Disorders of sleep are among the most common problems seen by clinicians. More than one-half of adults experience at least intermittent sleep disturbances, and 50-70 million Americans suffer from a chronic sleep disturbance which can adversely affect daytime functioning as well as physical and mental health.

Approach to the Patient: Sleep Disorders

Pts may complain of (1) difficulty in initiating and maintaining sleep at night (insomnia); (2) excessive daytime sleepiness or tiredness; (3) unusual behaviors during sleep (parasomnias); or (4) circadian rhythm disorders associated with jet lag, shift work, and delayed sleep phase syndrome. Careful history of sleep habits and reports from the sleep partner (e.g., heavy snoring, falling asleep while driving) are a cornerstone of diagnosis. Pts with excessive sleepiness should be advised to avoid driving until effective therapy achieved.
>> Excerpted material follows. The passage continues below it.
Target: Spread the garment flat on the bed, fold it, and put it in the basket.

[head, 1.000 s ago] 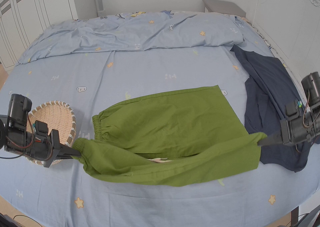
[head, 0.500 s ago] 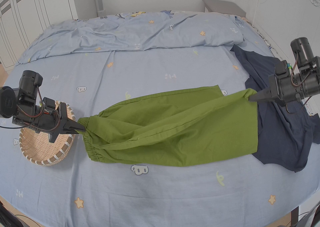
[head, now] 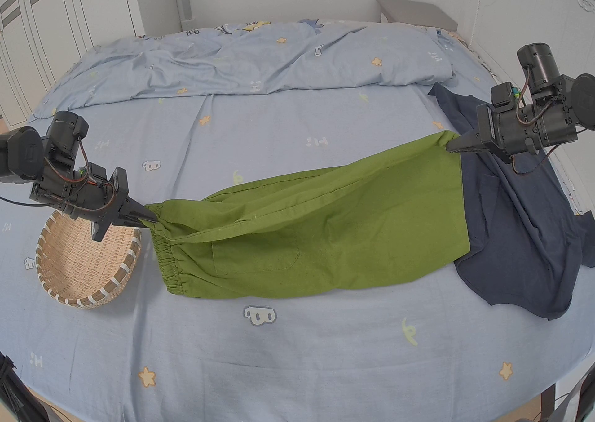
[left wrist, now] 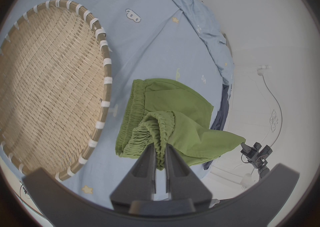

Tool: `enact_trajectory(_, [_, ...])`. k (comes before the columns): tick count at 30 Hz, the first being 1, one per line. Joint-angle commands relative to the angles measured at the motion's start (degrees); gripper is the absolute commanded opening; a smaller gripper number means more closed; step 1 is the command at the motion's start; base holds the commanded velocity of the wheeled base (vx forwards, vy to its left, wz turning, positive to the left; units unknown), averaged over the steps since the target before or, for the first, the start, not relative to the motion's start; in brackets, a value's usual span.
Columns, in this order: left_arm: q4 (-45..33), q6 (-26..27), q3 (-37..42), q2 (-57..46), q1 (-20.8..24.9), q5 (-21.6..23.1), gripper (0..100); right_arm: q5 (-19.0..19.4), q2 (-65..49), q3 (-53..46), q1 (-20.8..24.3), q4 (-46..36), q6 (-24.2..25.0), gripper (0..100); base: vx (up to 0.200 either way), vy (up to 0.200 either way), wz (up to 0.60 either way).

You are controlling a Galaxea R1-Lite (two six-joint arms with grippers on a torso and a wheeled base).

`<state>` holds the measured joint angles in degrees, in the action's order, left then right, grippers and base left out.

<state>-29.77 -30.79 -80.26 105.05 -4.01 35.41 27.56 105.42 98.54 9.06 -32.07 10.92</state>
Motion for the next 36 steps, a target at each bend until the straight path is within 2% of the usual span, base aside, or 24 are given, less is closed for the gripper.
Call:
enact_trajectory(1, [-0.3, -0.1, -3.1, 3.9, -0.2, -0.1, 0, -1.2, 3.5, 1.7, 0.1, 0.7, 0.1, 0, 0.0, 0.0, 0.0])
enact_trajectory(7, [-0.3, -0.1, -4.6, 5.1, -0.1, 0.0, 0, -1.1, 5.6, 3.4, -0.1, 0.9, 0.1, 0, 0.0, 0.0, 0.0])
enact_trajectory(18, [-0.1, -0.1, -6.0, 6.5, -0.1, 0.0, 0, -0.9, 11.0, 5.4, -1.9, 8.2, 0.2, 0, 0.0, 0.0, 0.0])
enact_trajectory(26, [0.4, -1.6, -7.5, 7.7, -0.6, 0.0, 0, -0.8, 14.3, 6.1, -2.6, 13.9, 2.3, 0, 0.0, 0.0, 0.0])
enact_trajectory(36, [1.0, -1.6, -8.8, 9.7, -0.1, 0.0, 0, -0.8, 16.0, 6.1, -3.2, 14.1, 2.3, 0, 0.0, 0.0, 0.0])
Completion of a day-by-day sleep-work-drug log for 1-2 weeks is often helpful. Work and sleep times (including daytime naps and nocturnal awakenings) as well as drug and alcohol use, including caffeine and hypnotics, should be noted each day. The physical examination may show a small airway, large tonsils, or a neurologic or medical disorder that contributes to the complaint. Objective sleep laboratory recording is necessary to evaluate specific disorders such as sleep apnea, periodic limb movements, and narcolepsy.